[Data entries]
======

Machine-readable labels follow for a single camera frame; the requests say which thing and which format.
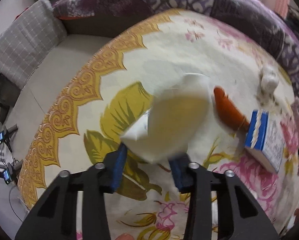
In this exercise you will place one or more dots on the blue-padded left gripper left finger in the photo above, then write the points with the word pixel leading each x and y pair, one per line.
pixel 119 166

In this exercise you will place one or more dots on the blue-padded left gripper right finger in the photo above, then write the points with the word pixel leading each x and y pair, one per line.
pixel 179 167

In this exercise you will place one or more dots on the white floral paper cup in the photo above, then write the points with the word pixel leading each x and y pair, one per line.
pixel 172 121

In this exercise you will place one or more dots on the blue and white medicine box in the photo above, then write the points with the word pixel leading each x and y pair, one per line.
pixel 265 141

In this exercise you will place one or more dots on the floral cream blanket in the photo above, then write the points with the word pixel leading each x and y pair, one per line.
pixel 118 85

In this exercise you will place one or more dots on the orange-brown snack wrapper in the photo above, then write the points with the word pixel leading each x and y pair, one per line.
pixel 228 113

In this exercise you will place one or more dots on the crumpled white tissue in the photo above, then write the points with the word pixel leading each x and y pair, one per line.
pixel 268 79

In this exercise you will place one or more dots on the grey checked cushion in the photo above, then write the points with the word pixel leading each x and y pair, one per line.
pixel 28 40

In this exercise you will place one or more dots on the purple patterned bed quilt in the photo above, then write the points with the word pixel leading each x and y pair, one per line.
pixel 250 17

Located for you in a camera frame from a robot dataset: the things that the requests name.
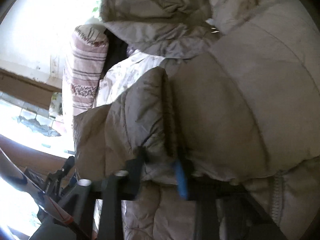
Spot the white floral bed sheet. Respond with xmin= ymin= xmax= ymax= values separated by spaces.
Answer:
xmin=94 ymin=50 xmax=164 ymax=107

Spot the striped floral pillow left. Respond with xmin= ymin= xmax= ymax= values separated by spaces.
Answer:
xmin=62 ymin=23 xmax=108 ymax=120

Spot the wooden door with stained glass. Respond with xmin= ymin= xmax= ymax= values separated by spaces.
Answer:
xmin=0 ymin=67 xmax=75 ymax=181

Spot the grey-brown hooded puffer jacket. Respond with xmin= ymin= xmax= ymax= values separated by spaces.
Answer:
xmin=74 ymin=0 xmax=319 ymax=239

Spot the white red blue striped cable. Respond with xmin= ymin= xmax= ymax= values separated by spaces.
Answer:
xmin=0 ymin=147 xmax=74 ymax=225

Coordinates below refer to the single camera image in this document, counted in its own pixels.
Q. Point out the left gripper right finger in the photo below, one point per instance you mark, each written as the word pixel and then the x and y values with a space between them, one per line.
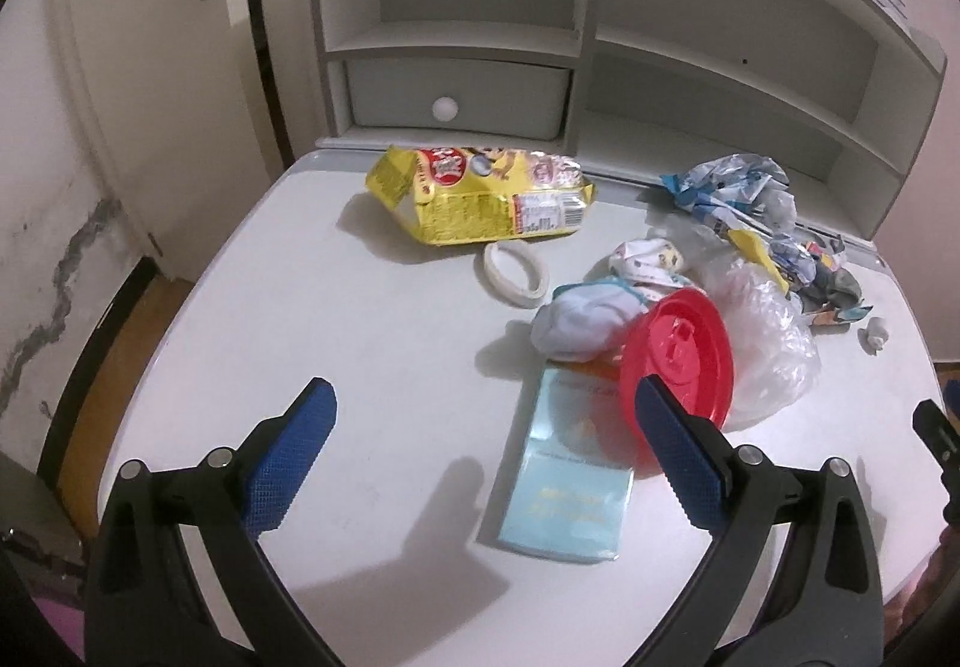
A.
pixel 824 605

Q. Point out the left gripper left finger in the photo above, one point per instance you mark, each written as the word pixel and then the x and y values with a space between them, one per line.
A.
pixel 143 601

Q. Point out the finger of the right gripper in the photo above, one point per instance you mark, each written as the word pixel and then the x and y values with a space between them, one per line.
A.
pixel 932 426

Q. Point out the small white cap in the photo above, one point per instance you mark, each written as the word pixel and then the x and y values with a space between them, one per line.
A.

======

WHAT YOU SHOULD DO ->
Report every line of the data above that contains the string "camera" by copying it in full.

ANSWER BELOW ->
Machine-readable labels follow for a single camera frame; the requests say which thing and which format.
Located for you in a camera frame from a robot dataset: the things that the requests name.
Coordinates below refer to the single camera image in this document, counted in its own pixels.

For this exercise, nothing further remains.